Research Interests

Research overview.
Spatial behavior is one of the most fundamental aspects of our existence, yet most people have never considered what information they use to navigate their environment or how they use this information for effective decision-making. Think about the last time you walked around the mall, toured a new city, or needed to find your gate at the airport. Assuming clear signage, these spatial activities were likely performed with little thought or effort, but how did you do it? What information was most useful and how did you actually use these cues to support your behavior? The answers to such questions are surprisingly difficult to articulate. These tasks are not a conscious process for most people; they are simply the product of an effective visually-guided perceptual-motor coupling. However, when reliance on visual information is not available, the automaticity of your behavior likely changes dramatically. For instance, now imagine that you must perform the same tasks wearing a blindfold. Most people would find the prospect of navigating complex environments like malls, cities, or airports without vision incredibly daunting, if not completely incomprehensible.

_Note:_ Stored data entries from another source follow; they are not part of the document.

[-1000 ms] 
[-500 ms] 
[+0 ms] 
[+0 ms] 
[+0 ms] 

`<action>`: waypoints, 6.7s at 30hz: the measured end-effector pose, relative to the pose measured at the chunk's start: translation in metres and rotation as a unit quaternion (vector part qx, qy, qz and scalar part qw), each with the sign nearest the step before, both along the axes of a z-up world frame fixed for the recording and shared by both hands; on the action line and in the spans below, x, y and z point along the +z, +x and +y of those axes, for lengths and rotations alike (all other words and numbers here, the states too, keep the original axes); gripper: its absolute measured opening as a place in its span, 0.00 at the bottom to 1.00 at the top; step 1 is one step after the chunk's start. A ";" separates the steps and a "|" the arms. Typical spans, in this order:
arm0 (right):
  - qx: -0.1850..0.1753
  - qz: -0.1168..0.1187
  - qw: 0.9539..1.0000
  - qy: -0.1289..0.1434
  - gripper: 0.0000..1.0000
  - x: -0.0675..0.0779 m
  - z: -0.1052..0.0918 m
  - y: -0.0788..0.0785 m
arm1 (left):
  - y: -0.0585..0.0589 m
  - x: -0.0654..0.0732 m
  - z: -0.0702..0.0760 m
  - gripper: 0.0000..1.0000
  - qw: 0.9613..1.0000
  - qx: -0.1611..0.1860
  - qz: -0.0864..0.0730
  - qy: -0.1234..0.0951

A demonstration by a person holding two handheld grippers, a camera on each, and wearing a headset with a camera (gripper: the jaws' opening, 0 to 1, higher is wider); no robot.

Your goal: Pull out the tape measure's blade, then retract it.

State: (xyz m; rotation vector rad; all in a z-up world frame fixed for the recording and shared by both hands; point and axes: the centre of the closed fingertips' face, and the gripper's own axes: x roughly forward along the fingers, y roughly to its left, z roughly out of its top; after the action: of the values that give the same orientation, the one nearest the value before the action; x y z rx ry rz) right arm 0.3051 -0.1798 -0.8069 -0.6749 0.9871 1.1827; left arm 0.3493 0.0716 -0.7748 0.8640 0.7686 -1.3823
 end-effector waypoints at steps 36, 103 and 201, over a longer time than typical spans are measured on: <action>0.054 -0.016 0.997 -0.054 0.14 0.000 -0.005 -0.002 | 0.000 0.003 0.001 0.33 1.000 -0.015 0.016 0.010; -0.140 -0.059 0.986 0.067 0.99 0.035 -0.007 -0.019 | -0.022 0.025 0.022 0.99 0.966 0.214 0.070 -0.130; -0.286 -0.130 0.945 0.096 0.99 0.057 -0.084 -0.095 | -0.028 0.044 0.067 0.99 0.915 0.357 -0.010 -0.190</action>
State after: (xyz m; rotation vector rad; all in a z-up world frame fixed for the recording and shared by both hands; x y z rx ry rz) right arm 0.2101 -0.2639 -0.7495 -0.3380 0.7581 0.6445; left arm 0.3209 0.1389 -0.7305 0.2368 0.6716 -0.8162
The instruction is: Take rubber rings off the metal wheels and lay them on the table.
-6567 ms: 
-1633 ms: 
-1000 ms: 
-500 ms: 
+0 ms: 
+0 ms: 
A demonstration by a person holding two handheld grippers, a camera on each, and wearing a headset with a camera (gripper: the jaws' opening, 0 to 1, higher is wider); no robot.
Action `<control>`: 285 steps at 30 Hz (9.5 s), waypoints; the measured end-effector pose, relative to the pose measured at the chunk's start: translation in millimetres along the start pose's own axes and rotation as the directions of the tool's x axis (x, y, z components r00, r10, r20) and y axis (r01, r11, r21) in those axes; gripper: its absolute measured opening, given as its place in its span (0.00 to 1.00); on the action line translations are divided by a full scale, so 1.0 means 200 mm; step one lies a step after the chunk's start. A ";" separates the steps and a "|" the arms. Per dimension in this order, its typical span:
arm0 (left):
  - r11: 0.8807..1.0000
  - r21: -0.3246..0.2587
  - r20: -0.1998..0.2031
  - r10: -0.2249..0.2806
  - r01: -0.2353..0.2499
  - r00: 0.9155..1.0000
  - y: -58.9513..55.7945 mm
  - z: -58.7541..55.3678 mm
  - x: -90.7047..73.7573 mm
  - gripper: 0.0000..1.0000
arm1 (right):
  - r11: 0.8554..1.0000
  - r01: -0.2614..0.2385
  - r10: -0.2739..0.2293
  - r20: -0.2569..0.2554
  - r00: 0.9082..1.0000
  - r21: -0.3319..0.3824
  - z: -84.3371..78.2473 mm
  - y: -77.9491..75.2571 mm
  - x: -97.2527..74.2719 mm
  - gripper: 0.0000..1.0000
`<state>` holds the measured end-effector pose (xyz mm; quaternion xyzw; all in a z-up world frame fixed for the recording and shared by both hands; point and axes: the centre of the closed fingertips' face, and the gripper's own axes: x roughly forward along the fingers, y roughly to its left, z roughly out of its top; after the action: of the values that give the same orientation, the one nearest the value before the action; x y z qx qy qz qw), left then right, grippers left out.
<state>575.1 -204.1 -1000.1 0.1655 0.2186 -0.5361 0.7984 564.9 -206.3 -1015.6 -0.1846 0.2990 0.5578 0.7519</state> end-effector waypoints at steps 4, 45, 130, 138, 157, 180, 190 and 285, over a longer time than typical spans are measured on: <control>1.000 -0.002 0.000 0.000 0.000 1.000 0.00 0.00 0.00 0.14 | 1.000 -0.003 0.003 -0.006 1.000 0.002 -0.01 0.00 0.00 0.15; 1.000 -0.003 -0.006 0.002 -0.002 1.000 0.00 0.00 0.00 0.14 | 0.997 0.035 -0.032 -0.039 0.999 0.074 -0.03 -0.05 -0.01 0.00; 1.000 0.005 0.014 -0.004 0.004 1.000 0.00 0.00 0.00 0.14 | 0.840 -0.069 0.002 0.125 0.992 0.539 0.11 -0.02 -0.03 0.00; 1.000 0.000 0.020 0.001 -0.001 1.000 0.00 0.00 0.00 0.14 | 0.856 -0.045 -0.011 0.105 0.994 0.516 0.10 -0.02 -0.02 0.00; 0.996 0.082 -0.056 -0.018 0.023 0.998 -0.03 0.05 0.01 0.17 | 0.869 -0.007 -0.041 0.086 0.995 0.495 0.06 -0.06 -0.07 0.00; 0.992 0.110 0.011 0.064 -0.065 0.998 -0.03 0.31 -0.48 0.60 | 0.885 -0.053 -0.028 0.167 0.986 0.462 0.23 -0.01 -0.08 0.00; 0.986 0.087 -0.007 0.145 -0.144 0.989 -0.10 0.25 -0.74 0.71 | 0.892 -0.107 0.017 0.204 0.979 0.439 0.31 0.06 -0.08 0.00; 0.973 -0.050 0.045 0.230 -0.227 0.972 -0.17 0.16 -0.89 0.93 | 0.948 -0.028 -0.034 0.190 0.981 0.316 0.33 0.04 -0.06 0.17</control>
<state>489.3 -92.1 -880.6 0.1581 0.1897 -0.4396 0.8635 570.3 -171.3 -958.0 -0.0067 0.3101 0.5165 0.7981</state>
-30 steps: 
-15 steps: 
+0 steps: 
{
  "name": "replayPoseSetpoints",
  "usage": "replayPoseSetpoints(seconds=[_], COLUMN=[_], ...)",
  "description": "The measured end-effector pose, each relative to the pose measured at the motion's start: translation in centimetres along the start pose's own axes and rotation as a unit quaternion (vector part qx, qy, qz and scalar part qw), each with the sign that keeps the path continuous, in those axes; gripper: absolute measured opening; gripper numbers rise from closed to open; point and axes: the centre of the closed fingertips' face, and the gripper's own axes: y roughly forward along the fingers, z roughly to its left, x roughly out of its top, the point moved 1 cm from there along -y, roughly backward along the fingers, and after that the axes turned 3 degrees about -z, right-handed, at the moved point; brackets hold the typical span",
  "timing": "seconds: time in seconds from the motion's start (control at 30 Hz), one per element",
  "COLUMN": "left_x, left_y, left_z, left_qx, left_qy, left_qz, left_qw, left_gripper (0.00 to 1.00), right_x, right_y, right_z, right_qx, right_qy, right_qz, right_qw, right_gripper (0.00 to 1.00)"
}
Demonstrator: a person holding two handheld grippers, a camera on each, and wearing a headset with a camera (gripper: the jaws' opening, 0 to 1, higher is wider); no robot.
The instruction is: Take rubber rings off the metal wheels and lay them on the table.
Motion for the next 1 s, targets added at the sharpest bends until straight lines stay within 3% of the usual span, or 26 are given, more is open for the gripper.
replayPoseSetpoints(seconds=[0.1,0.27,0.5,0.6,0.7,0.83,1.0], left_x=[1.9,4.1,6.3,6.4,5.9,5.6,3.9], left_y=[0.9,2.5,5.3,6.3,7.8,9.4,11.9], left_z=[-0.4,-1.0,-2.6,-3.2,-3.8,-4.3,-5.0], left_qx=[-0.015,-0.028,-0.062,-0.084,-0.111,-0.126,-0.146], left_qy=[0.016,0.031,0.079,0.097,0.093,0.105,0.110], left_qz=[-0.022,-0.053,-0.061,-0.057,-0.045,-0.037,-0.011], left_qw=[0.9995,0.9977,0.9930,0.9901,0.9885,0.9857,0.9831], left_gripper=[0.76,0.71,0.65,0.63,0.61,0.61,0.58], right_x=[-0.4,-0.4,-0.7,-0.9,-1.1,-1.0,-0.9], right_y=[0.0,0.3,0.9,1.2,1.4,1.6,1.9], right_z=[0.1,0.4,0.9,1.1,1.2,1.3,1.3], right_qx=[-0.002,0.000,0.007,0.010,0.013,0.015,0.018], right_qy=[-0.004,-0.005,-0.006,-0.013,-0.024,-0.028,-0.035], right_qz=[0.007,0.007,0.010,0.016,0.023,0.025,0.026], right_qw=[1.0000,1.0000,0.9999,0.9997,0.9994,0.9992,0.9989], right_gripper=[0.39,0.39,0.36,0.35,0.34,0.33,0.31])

How would you avoid obstacles, know what was around you, figure out where to go, recognize landmarks, read signs, stay oriented, and build up a mental representation of space as you walked around? Research in our lab studies such issues by comparing similarities and differences for spatial information processing between visual and non-visual input modalities for learning, representing, and behaving in the world.
- Multimodal spatial cognition.
Our research interests bridge several domains, theoretical and applied, but the core of our program is linked by a fundamental interest in what we call multimodal spatial cognition (MSC). MSC deals with topics such as spatial learning and navigation from different sensory inputs, the effects of multimodal and cross-modal interactions on the mental representation of space, and a comparison of spatial computations, spatial problem solving, and spatial behavior between different information sources. The traditional notion of spatial cognition, broadly defined, refers to how we think about and represent the structure, entities, and relations of space. Important in this endeavor is how we learn and act in our environment. In most cases, spatial cognition research is synonymous with visual spatial cognition, as the vast majority of work in this area deals with vision as the means of accessing, remembering, and acting in the world. This visuocentric focus is not without merit, as compared to its sister senses, the visual system is exquisitely tuned for conveying spatial information by providing distal access to the environment via a large field of view, using parallel information processing, and making use of a large bandwidth “pipe” to the brain. However, to repeat one of the core conceptual refrains of this site (and our research), vision does not hold all the spatial cards--all of our senses encode spatial information to one degree or another. The aim of multimodal spatial cognition is to make comparisons between different combinations of the primary spatial senses of vision, touch, and 3-D spatialized audio (where objects are heard as coming from a specific location in space), as well as non-perceptual inputs such as spatial language (descriptive terminology such as left-right, front-back, etc) in supporting complex spatial operations.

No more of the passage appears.